▶ [What this task involves]:
Would you print exactly the lines that begin the listing and continue through the line holding "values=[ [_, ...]"? No pictures, please.

.....

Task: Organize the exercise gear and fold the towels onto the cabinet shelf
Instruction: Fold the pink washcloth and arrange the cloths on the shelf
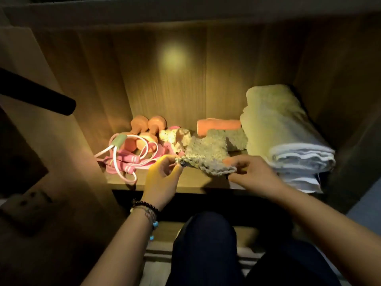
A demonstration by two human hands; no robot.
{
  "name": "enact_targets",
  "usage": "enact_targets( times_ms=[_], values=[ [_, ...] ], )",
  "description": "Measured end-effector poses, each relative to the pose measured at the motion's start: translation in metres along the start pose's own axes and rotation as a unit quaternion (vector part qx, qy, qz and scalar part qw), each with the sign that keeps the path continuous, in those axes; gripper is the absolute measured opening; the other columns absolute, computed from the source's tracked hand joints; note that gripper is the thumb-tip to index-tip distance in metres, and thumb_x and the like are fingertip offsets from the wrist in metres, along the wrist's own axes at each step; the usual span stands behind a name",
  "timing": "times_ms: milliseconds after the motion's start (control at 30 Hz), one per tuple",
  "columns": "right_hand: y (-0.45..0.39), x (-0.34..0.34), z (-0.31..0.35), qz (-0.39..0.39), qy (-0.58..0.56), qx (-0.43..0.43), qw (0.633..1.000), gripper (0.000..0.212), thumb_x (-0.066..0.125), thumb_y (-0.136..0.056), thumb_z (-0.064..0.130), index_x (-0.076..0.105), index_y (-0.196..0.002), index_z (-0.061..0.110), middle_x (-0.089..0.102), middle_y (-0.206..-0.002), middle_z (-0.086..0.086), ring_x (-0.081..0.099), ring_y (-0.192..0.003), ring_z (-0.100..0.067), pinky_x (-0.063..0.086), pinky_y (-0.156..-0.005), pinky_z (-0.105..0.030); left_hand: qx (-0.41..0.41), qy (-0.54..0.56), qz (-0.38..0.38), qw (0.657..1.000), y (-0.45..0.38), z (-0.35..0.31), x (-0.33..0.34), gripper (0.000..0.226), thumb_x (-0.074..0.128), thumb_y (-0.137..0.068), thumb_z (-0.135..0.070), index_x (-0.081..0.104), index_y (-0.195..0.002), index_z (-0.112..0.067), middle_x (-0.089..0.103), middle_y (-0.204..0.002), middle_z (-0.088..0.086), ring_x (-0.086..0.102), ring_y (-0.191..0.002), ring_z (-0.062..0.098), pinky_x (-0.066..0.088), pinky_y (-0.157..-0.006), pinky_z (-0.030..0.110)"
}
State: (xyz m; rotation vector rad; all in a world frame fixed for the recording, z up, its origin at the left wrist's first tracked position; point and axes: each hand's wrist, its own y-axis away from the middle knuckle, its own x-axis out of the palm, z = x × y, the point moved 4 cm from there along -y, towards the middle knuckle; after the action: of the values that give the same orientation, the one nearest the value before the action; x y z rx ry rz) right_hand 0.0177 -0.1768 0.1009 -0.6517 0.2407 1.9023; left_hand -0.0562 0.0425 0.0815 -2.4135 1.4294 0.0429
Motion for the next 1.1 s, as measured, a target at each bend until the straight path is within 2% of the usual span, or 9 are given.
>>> enact_targets(
  times_ms=[167,267,433,567,667,800,867,967,1100],
  values=[
    [0.049,0.048,-0.061,0.040,-0.041,0.071,0.996,0.022,0.073,-0.079,0.006,0.073,-0.100,0.013,0.071,-0.104,0.001,0.067,-0.097,-0.012,0.052,-0.093,-0.032,-0.066,-0.023,0.013,0.997,0.064,0.052,0.005,0.018,0.064,-0.087,-0.002,0.068,-0.083,-0.019,0.071,-0.081,-0.004,0.064,-0.077,0.007,0.051,-0.072,0.021],
    [0.071,0.059,-0.076,0.027,-0.084,0.074,0.993,0.015,0.073,-0.080,0.002,0.071,-0.091,0.012,0.069,-0.110,0.001,0.065,-0.102,-0.012,0.050,-0.095,-0.029,-0.081,-0.018,0.027,0.996,0.090,0.063,0.001,0.018,0.063,-0.088,0.000,0.071,-0.092,-0.017,0.072,-0.091,-0.007,0.065,-0.084,-0.001,0.050,-0.072,0.012],
    [0.098,0.065,-0.091,-0.001,-0.117,0.060,0.991,0.012,0.072,-0.078,-0.005,0.060,-0.083,-0.007,0.067,-0.113,0.005,0.064,-0.106,-0.007,0.050,-0.090,-0.024,-0.086,-0.017,0.054,0.995,0.115,0.071,-0.004,0.022,0.065,-0.087,0.001,0.073,-0.098,-0.016,0.071,-0.104,-0.011,0.065,-0.100,-0.002,0.051,-0.080,0.012],
    [0.106,0.064,-0.093,-0.015,-0.118,0.045,0.992,0.009,0.073,-0.079,0.002,0.066,-0.074,0.002,0.070,-0.108,0.011,0.063,-0.101,0.004,0.047,-0.085,-0.011,-0.086,-0.020,0.047,0.995,0.118,0.073,-0.002,0.018,0.067,-0.086,-0.003,0.074,-0.095,-0.017,0.073,-0.103,-0.010,0.066,-0.101,0.000,0.052,-0.085,0.019],
    [0.108,0.062,-0.096,-0.032,-0.144,0.064,0.987,0.017,0.069,-0.084,0.008,0.068,-0.068,0.007,0.074,-0.098,0.009,0.066,-0.093,0.000,0.047,-0.079,-0.010,-0.084,-0.019,0.040,0.996,0.120,0.070,0.003,0.008,0.068,-0.086,-0.012,0.075,-0.083,-0.016,0.074,-0.093,-0.012,0.066,-0.091,-0.001,0.050,-0.079,0.014],
    [0.110,0.063,-0.096,-0.077,-0.157,0.106,0.979,0.018,0.071,-0.081,0.012,0.069,-0.064,0.017,0.072,-0.079,0.006,0.063,-0.073,-0.004,0.046,-0.065,-0.011,-0.098,-0.035,0.010,0.995,0.124,0.071,0.010,0.022,0.070,-0.085,-0.018,0.064,-0.064,-0.015,0.067,-0.070,-0.011,0.059,-0.067,-0.002,0.044,-0.062,0.009],
    [0.111,0.066,-0.095,-0.100,-0.135,0.122,0.978,0.017,0.072,-0.078,0.012,0.067,-0.062,0.012,0.071,-0.075,0.003,0.064,-0.072,-0.007,0.047,-0.066,-0.018,-0.112,-0.057,-0.008,0.992,0.125,0.074,0.012,0.026,0.071,-0.082,-0.018,0.058,-0.060,-0.011,0.060,-0.062,-0.009,0.052,-0.059,0.000,0.041,-0.055,0.010],
    [0.113,0.074,-0.094,-0.126,-0.107,0.127,0.978,0.020,0.073,-0.075,0.014,0.062,-0.062,0.004,0.065,-0.066,-0.006,0.057,-0.062,-0.015,0.046,-0.063,-0.031,-0.123,-0.083,-0.015,0.989,0.126,0.078,0.013,0.024,0.072,-0.078,-0.016,0.058,-0.061,-0.006,0.059,-0.061,-0.001,0.050,-0.057,0.003,0.041,-0.055,0.016],
    [0.120,0.081,-0.089,-0.156,-0.072,0.092,0.981,0.014,0.072,-0.075,0.012,0.062,-0.068,0.018,0.058,-0.066,0.008,0.052,-0.059,-0.001,0.041,-0.058,-0.017,-0.105,-0.115,-0.013,0.988,0.129,0.072,0.015,0.018,0.074,-0.075,-0.016,0.058,-0.066,-0.019,0.062,-0.069,-0.011,0.056,-0.066,0.001,0.045,-0.063,0.019]
  ],
)
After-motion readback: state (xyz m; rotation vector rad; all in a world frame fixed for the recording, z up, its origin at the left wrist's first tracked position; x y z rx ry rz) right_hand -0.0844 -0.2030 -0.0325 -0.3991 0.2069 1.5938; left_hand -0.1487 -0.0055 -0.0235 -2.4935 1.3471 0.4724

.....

▶ [Solved exercise]:
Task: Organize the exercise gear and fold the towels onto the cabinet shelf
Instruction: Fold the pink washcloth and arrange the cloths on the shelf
A demonstration by two human hands; no robot.
{
  "name": "enact_targets",
  "usage": "enact_targets( times_ms=[_], values=[ [_, ...] ], )",

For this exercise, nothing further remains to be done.